Edited to say "Summary", not "Title"

Operator-first / Applicative

There are a few styles for Applicative expressions

My personal preference:

parseJSON = withObject "Foo" $ \o -> Foo
  <$> o .: "this"
  <*> o .: "that"

Following a broader (but not documented) "operator-last" guide:

parseJSON = withObject "Foo" $ \o -> Foo <$>
  o .: "this" <*>
  o .: "that"

And each of these comes in a "newlined" flavor:

parseJSON = withObject "Foo" $ \o ->
  Foo
  <$> o .: "this"
  <*> o .: "that"

parseJSON = withObject "Foo" $ \o ->
  Foo <$>
  o .: "this" <*>
  o .: "that"

We of course have a mix across our code-bases now; I'd like to standardize that one way or another.


I'm not particularly against operator-last as a general guide, however for expressions such as Applicative, I strongly prefer operator-first. And I believe much of the team agrees.

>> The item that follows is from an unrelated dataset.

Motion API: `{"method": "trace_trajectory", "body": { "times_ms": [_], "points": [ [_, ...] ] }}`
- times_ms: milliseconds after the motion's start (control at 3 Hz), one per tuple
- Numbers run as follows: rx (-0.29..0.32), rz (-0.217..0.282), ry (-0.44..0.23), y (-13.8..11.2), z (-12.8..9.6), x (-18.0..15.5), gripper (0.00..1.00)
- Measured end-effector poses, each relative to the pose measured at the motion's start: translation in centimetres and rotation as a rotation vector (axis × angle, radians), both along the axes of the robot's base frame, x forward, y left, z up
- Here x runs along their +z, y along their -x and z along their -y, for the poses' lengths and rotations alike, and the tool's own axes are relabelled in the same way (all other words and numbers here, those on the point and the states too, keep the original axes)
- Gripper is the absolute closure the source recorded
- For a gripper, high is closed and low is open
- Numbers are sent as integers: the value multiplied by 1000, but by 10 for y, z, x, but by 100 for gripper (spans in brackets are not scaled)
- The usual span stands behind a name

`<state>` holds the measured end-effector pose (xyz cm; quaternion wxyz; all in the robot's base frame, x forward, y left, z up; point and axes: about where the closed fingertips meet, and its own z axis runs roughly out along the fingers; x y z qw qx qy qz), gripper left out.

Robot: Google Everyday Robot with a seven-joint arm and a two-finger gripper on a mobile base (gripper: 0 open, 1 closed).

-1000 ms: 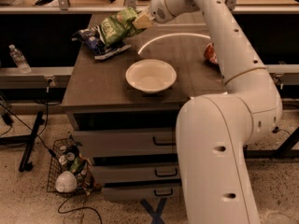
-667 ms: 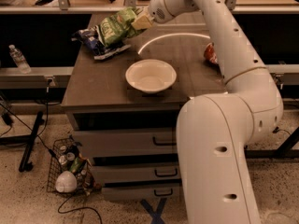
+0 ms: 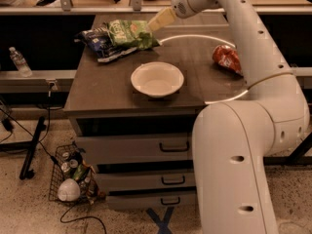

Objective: Move green jalapeno chip bag near blue chip bag

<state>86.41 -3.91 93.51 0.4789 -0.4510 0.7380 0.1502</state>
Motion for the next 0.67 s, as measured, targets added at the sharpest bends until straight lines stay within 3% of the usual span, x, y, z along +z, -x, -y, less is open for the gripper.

There are other expressions in the same category, which I would call "structural" expressions. For example, a lens chain like:

foo
  <&> bar .~ baz
  <.> bat .~ quiix

I call these structural because they look like records or lists. And I think a lot of the team (even if operator-last in general) likes operator-first here because it mirrors the comma-first style of records and lists.

This is in contrast to "functional" expressions, which is where I think folks generally prefer operator-last style:

foo . bar . baz $
  bat quix

-- vs
foo . bar . baz
  $ bat quix

So, I would like to raise some questions to the team:

  1. Would folks be opposed to prefer-operator-first as our overall guide?
  2. If so, would folks be opposed to prefer-operator-first for structural expressions?
  3. If so, would folks be opposed to prefer-operator-first for Applicative expressions?
  4. If so, would folks be opposed to making prefer-operator-last explicit in these guides?
  5. If so, that means we're OK letting folks do whatever they personally want, are you sure?
  6. If we're making a new guide, are we enforcing the newlined constructor or not?